The According to the Chinese Railroad Workers Report, in January 1864, the Central Pacific started with a team of 21 Chinese men. 'In January 1865, assured that Chinese employees were able, the railroad employed 50 Chinese staff and then 50 more,' states the Project. “But the need for labor grew, and the white workforce became hesitant to do such a backbreaking, dangerous task”.

Leland Stanford, president of Central Pacific, former governor of California and founder of Stanford University, told Congress in 1865 that the bulk of rail workers were Chinese. Without them, he said, “it would be difficult to complete the western part of this great national enterprise within the period needed by the Actions of the Congress”. More Chinese immigrants started to settle in California, and almost 90 percent of the workers were Chinese two years later.
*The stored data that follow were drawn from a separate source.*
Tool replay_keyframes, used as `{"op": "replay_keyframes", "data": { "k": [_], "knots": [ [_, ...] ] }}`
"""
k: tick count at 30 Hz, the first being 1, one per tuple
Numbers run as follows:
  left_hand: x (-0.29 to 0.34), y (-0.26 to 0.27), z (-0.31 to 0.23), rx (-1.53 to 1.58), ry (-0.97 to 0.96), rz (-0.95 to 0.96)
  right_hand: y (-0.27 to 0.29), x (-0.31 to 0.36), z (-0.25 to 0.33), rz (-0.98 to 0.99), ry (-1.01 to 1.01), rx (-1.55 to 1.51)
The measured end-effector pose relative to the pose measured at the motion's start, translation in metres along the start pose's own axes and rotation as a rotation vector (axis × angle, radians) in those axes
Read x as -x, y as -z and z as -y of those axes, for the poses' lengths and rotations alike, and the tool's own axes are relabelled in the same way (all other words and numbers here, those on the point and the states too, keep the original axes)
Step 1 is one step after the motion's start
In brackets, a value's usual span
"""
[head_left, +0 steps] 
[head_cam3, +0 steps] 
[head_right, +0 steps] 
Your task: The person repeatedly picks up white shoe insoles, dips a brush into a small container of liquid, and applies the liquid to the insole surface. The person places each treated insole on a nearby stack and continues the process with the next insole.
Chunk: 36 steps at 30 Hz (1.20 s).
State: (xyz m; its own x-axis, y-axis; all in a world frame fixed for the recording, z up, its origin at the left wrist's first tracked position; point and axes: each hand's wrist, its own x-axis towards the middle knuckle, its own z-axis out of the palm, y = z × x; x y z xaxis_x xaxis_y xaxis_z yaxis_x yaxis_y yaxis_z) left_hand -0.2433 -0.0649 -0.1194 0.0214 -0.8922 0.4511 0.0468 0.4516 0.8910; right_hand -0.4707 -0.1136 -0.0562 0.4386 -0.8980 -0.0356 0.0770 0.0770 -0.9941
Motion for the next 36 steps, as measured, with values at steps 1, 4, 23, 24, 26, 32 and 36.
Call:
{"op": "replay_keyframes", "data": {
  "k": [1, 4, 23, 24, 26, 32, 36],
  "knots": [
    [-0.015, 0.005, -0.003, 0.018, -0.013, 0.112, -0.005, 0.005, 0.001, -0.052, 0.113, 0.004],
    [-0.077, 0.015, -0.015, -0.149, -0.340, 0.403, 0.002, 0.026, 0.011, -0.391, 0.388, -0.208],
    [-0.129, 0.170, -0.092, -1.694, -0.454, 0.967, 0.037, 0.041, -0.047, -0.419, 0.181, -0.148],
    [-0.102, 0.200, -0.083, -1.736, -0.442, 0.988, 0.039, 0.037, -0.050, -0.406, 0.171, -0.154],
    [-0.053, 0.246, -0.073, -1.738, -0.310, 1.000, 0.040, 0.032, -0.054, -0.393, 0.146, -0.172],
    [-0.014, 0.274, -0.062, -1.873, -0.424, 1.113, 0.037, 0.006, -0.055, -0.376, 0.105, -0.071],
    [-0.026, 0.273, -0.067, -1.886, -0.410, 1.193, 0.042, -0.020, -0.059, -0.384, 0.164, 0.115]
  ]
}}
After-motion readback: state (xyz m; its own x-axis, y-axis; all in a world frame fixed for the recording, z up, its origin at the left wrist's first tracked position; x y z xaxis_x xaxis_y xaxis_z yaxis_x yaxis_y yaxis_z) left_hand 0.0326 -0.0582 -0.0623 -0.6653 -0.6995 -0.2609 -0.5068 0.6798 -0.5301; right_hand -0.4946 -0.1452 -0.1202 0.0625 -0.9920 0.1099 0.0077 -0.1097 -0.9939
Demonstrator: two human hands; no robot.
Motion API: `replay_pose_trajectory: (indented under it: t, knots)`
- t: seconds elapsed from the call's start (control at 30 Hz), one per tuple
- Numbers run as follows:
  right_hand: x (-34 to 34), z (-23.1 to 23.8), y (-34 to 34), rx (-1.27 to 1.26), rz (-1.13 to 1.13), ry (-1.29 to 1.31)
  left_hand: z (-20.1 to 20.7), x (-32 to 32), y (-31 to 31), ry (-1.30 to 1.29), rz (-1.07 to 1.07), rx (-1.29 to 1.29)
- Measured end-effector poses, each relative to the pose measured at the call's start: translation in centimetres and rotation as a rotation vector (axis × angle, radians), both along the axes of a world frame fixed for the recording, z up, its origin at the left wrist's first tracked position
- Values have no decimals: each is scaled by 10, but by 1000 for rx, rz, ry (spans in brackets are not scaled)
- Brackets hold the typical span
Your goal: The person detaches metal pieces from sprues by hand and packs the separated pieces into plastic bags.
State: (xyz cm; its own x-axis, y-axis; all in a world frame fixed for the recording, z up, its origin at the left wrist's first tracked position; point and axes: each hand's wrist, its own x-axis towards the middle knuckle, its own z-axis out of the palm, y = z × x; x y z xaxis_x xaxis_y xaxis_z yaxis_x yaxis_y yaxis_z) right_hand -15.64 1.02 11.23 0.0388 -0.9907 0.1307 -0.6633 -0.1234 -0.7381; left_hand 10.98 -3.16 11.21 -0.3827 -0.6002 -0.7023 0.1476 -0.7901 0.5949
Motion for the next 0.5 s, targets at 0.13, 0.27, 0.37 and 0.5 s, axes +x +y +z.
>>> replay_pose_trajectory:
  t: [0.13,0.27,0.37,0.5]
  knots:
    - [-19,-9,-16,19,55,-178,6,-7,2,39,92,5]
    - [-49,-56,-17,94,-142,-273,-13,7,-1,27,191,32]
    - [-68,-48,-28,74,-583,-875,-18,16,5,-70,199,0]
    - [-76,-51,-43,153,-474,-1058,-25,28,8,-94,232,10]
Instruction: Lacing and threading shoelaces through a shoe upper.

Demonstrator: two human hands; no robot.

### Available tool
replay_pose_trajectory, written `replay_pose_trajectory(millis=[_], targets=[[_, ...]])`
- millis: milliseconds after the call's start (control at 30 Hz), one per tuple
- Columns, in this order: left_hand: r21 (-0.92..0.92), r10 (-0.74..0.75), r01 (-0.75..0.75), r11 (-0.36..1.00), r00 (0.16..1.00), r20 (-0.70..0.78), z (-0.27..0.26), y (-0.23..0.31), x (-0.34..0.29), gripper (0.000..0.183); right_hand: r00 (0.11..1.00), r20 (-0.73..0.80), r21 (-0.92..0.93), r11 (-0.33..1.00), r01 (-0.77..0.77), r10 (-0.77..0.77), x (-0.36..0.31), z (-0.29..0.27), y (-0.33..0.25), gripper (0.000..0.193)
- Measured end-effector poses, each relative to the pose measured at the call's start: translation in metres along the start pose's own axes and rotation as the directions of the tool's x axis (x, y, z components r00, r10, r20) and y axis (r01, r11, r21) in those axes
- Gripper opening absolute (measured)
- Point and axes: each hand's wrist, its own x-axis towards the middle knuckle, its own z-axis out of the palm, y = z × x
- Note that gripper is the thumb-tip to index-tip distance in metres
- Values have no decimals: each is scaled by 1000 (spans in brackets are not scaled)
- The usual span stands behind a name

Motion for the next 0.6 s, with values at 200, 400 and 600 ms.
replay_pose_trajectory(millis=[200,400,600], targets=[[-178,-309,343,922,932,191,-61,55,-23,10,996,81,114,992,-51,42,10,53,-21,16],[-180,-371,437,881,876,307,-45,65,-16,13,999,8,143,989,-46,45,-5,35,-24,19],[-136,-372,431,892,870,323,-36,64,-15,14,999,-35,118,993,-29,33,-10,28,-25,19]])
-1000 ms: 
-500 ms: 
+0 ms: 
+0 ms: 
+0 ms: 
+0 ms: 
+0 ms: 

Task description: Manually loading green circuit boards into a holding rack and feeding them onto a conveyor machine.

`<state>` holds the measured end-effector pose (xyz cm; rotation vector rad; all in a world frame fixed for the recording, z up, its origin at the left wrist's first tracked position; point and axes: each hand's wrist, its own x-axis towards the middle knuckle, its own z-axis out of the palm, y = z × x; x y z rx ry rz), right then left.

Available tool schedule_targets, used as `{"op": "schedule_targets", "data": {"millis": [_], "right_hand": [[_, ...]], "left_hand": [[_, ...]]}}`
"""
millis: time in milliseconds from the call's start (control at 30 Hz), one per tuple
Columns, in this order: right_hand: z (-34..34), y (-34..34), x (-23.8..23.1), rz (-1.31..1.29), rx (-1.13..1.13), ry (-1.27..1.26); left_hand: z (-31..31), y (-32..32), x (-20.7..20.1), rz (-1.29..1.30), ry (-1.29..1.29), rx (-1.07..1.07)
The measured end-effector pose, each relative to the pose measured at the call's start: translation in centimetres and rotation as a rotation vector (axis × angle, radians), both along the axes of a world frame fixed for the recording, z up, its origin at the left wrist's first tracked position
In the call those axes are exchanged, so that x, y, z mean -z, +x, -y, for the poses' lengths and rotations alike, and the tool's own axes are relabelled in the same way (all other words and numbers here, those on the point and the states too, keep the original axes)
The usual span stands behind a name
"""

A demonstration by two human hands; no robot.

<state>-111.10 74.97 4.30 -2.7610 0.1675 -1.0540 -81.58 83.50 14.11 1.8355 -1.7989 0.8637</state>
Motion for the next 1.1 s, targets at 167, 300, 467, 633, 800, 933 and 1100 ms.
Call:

Their tasks covered everything from unskilled labour to blacksmithing, tunneling and carpentry, according to the project, with much of the construction performed with hand tools.

Of course, the vast number of immigrants employed for the Central Pacific and their diligent work did not mean that they were well-treated or well-compensated for their contributions. According to the project, Chinese laborers employed in 1864 were earning 26 dollars a month, working six days a week. Eventually, they conducted an eight-day strike in June of 1867.

“The Chinese started getting 30-50 percent lower salaries than the whites for the same work and had to compensate for their own food products”, Chang says. They often had the most complicated and risky job to perform, including tunneling and using explosives. There is also evidence that several workers have been met with physical violence at times. They opposed this and the long hours and used their combined influence to oppose the company. The strike ended without pay equality after the Central Pacific shut off food, transport and equipment to the Chinese working in the camps, however, Chang notes, the strike was not in vain. The workplace standards changed during the protest. “The pants were scared off the company's leaders”, he notes.

With Chinese workers contributions to the development of America's landmark building venture, Chang says their past is often overlooked. Historical culture has oppressed the Chinese as much as many other groups.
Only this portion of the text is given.